The Chinese import some, obtain the rest from the central Mafia sources in New York, Philadelphia and Baltimore, or directly from abroad, as will be described later. They frequently cooperate with the Mafia in smuggling narcotics and other contraband. It is a matter of record that many Chinese secret societies have worked with their ancient Sicilian counterpart, the Mafia, over the centuries. Both Cantonese and Sicilians are widely dispersed over the world, but each faction is bound together by a common language and secret societies. Chinese societies are remarkable transmission belts. And among Chinese are many natural-born gangsters—sly rather than bold in white men’s countries.

Dope can be hidden in rice, vegetables and even wet-wash. The Chinese societies also provide the Mafia with facilities for transporting contraband money from country to country or from town to town.
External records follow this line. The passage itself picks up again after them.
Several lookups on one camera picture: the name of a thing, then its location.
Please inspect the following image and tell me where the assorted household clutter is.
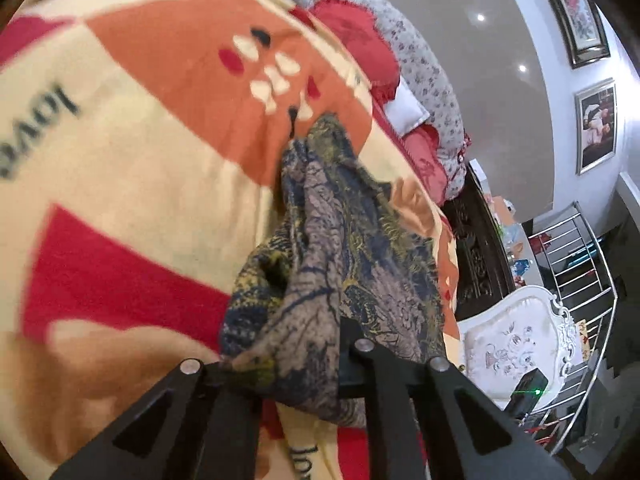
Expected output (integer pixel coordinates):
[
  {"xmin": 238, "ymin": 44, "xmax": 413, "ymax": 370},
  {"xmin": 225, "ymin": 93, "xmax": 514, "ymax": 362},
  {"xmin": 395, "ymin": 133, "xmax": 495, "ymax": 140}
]
[{"xmin": 482, "ymin": 195, "xmax": 532, "ymax": 282}]

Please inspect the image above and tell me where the white ornate upholstered chair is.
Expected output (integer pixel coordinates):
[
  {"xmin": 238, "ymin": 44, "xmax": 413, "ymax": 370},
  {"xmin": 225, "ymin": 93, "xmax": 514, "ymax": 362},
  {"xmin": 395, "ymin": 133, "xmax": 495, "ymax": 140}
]
[{"xmin": 457, "ymin": 285, "xmax": 584, "ymax": 411}]

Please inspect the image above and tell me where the dark floral patterned shirt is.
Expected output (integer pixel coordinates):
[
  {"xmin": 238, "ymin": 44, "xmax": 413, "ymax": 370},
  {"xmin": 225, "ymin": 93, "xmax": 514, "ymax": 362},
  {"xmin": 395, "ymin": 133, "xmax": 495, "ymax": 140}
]
[{"xmin": 220, "ymin": 114, "xmax": 448, "ymax": 429}]

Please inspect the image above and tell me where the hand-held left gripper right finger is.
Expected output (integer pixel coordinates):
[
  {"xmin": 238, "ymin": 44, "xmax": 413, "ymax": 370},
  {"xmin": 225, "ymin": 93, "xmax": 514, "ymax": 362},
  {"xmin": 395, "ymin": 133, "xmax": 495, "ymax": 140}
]
[{"xmin": 337, "ymin": 316, "xmax": 576, "ymax": 480}]

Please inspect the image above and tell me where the dark carved wooden cabinet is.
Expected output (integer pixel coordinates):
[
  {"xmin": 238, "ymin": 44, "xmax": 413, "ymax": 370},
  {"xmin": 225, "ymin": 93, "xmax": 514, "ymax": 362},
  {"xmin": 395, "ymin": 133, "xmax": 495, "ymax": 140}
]
[{"xmin": 442, "ymin": 160, "xmax": 519, "ymax": 319}]

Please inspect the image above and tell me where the white square pillow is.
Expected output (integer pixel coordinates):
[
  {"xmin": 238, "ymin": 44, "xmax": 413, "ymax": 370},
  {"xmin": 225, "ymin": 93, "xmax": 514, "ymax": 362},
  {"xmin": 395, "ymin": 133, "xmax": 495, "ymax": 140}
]
[{"xmin": 386, "ymin": 80, "xmax": 432, "ymax": 134}]

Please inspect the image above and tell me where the red heart pillow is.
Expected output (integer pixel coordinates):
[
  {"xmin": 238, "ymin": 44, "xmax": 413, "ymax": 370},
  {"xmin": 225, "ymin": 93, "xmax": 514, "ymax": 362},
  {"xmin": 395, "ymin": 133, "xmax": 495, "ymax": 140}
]
[
  {"xmin": 401, "ymin": 124, "xmax": 449, "ymax": 207},
  {"xmin": 310, "ymin": 0, "xmax": 402, "ymax": 104}
]

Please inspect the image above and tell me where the metal drying rack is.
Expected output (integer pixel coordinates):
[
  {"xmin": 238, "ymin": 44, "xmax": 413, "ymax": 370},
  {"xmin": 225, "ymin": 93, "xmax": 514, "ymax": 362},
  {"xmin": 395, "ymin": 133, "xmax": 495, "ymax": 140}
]
[{"xmin": 520, "ymin": 200, "xmax": 629, "ymax": 457}]

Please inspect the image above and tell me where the framed portrait photo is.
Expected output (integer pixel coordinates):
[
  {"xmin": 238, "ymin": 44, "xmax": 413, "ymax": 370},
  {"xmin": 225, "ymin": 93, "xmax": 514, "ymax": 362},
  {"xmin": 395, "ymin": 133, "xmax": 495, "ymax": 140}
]
[{"xmin": 573, "ymin": 78, "xmax": 619, "ymax": 176}]

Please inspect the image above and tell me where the large framed floral picture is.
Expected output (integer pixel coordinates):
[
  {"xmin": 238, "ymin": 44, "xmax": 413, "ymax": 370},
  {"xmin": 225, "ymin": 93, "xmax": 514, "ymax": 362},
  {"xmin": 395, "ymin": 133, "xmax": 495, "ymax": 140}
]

There’s hardly a location in Chinatown without some form of gambling going on, quite often open to the street. Almost every restaurant has a game in the rear. Many stores are blinds for the huge wagering that goes on behind. If you came in and asked to buy some article you saw in the window, you’d be laughed at; they are usually dummy props. Huge sums are won and lost in these games, and bankrolls of a hundred or two hundred thousand dollars on the table are not unknown. This is always syndicate money. Sometimes as many as 500 or 1,000 partners all over the country are in the play. These games go on 24 hours a day, without pause. Each syndicate’s players are chosen for their ability as gamblers. They play in teams with others who relieve them.

We saw open gambling in the Fong Wah Co., in Eng Hon, in the On Leong building, and at numbers 601, 603, 606, 607, 608 H Street, in Chinatown.

The police know all about this gambling, but take no action unless white men put in a beef. They explain you can’t make a pinch stick on Chinese: the games they play are not understandable to whites, and it is almost impossible to make an identification of an Oriental, or to get one to testify, for or against.

When the Chinese hook a fat white sucker, the game moves every hour to a different location.